Example of functional index over the size of list:

from udb_py import Udb, UdbBtreeIndex

db = Udb(indexes={
    'abc': UdbBtreeIndex({
      '$size': lambda key, values: len(values['arr']) if isinstance(values['arr'], list) else 0,
    }),
})

db.insert({'arr': [1]})
db.insert({'arr': [1, 2]})
db.insert({'arr': [1]})

print(list(db.select({'$size': 2})))

Use EMPTY value to exclude zero-length records from the index:

from udb_py import Udb, UdbBtreeIndex, EMPTY

db = Udb(indexes={
    'abc': UdbBtreeIndex({
      '$size': lambda key, values: len(values['arr'] if isinstance(values['arr'], list) else 0 or EMPTY),
    }),
})

db.insert({'arr': [1]})
db.insert({'arr': [1, 2]})
db.insert({'arr': [1]})

print(list(db.select({'$size': 2})))

Float precision

To be able to index float values enable the float mode with necessary precision (number of decimals):

from udb_py import Udb, UdbBtreeIndex

db = Udb(indexes={
    'abc': UdbBtreeIndex(['a']).set_float_precision(10)
})

db.insert({'a': 3.1415926525})

Querying

Udb supports limited MongoDB-like queries which can be used in the delete, select or update operations. The query generally is a python’s dict with the key as a field and value as a primitive value or an equality condition over the field. The query dict is mutable, therefore it needs to be initialized every time anew.

Supported query operations:

  • $eq - equal to a value

    udb.select({'a': {'$eq': 5}})
  • $gt - greater then value

    udb.select({'a': {'$gt': 5}})
  • $gte - greater or equal to a value

    udb.select({'a': {'$gte': 5}})
  • $in - equal to an any value in the list of a values

    udb.select({'a': {'$in': 5}})
  • $intersection - intersection with rectangle

    udb.select({'a': {'$intersection': {'minX': 5, 'minY': 5, 'maxX': 1, 'maxY': 5}}})
  • $like - like value (sql compatible)

    udb.select({'a': {'$like': 'a%b_c'}})
  • $lt - less then value

    udb.select({'a': {'$lt': 5}})
  • $lte - less or equal to a value

    udb.select({'a': {'$lte': 5}})
  • $ne - not equal to a value

    udb.select({'a': {'$ne': 5}})
    • BTree index - performs “range” scan of [-∞, value)∪(value, +∞]
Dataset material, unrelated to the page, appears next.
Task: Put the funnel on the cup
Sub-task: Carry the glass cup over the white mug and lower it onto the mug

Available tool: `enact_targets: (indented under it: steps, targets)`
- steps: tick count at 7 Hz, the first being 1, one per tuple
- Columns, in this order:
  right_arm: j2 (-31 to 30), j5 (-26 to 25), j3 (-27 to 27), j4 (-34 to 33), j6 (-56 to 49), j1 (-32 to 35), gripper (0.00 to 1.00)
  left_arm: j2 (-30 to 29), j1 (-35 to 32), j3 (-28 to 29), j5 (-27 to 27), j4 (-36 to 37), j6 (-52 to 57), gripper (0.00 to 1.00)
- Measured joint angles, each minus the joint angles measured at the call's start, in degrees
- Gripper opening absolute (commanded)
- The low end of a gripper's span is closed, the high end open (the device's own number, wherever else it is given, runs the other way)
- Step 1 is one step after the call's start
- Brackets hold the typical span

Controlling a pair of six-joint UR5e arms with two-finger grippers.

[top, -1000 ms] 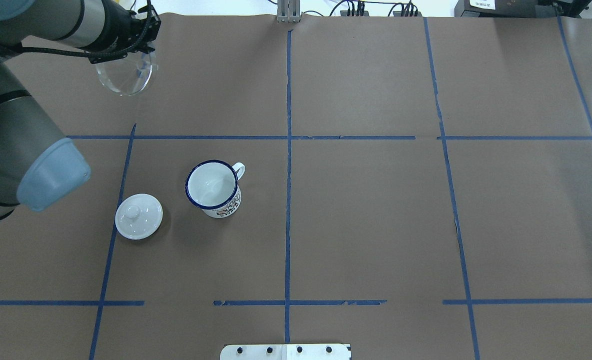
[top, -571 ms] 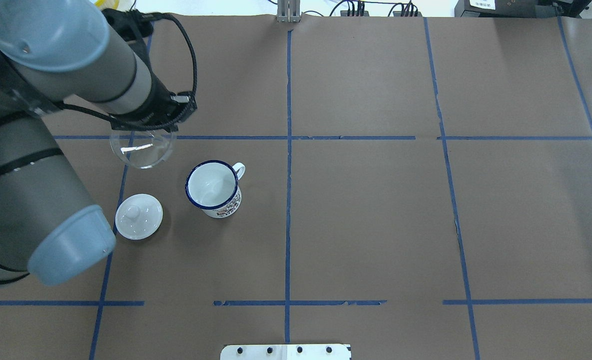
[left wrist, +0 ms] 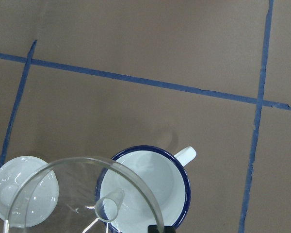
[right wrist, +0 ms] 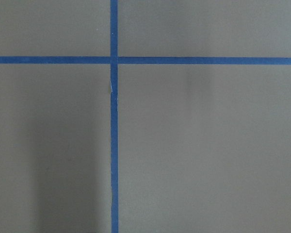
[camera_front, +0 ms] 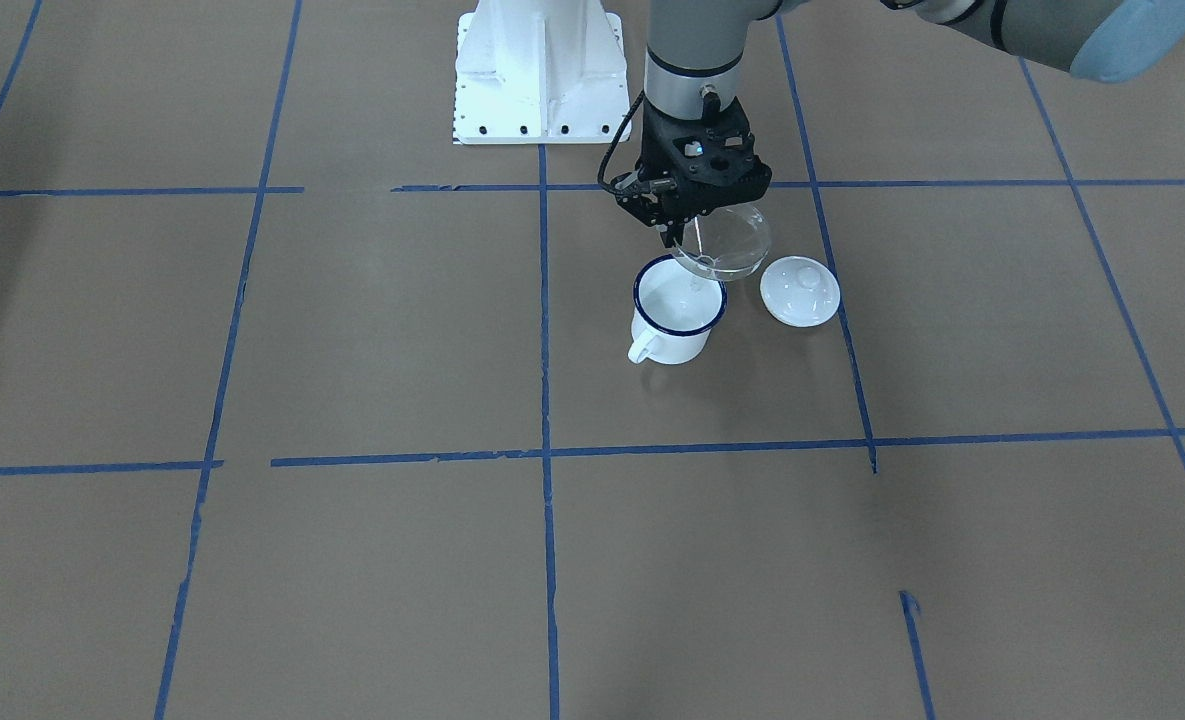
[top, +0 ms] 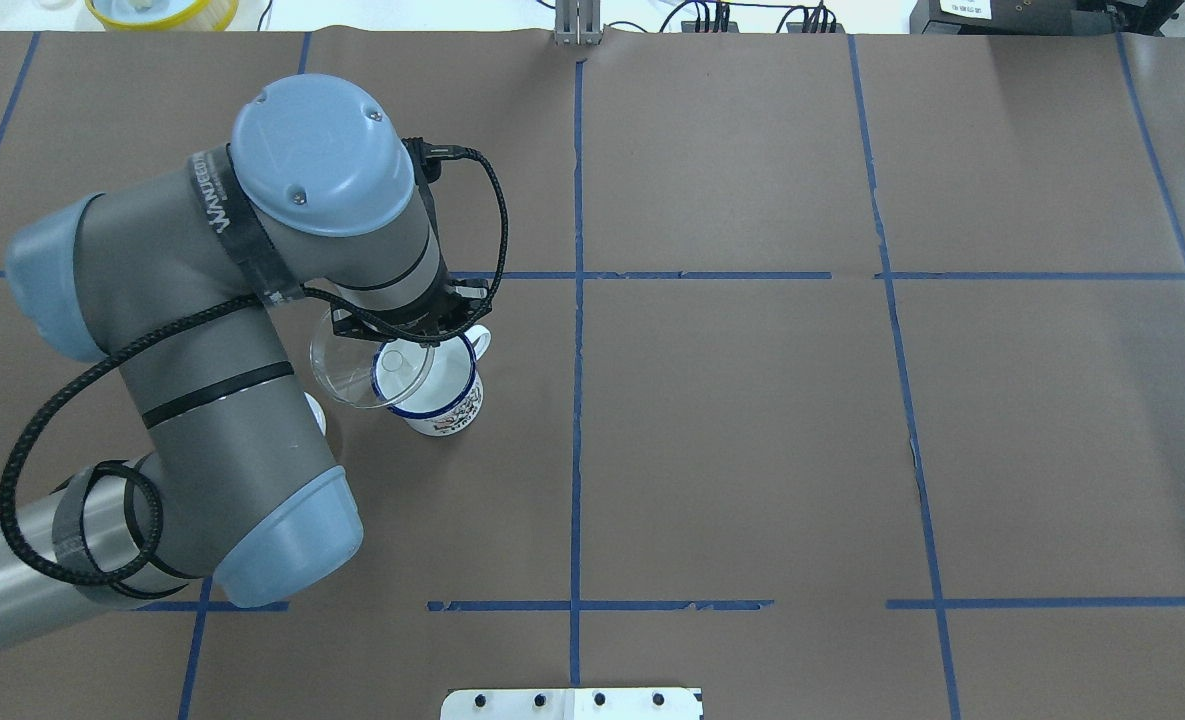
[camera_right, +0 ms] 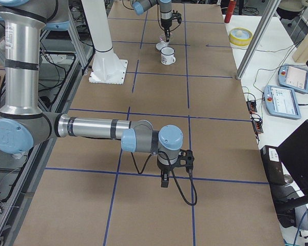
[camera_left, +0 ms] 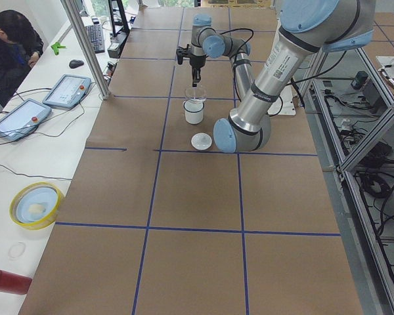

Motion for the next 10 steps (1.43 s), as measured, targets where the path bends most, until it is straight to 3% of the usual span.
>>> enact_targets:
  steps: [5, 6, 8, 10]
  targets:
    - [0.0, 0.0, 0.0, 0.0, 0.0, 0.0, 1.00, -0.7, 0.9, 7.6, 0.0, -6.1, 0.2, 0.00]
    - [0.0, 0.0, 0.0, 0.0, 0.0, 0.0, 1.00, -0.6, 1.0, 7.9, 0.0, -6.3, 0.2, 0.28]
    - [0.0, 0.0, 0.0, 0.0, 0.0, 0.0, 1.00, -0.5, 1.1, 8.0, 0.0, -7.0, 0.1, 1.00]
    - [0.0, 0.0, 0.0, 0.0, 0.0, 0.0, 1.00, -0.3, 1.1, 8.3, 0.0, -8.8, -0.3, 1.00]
  • $near - near to point with optional min and max distances

    udb.select({'a': {'$near': {'x': 5, 'y': 5, 'minDistance': 1, 'maxDistance': 5}}})
    • allocates sort buffer is case of “seq” scan

    • selects all records in case of unset maxDistance and set minDistance.

  • $nin - not equal to an any value in the list of a values

    udb.select({'a': {'$nin': [1, 2, 3]}})
    • BTree index - performs “range” scan of [-∞, value_1)∪(value_1, value_2)∪…∪(value_n, +∞]

  • $text - contains text words

    udb.select({'a': {'$text': 5}})
    • needs Full-Text index

  • primitive value - equal to a value

    udb.select({'a': 5})

Example:

records = list(udb.select({'a': 1}))
records = list(udb.select({'a': {'$gte': 1, '$lte': 3}}))
records = list(udb.select({'a': {'$in': [1, 2, 3], '$lte': 2}}))

Query validation

By default Udb does not check the query dict validity. To check its validity use validate_query method.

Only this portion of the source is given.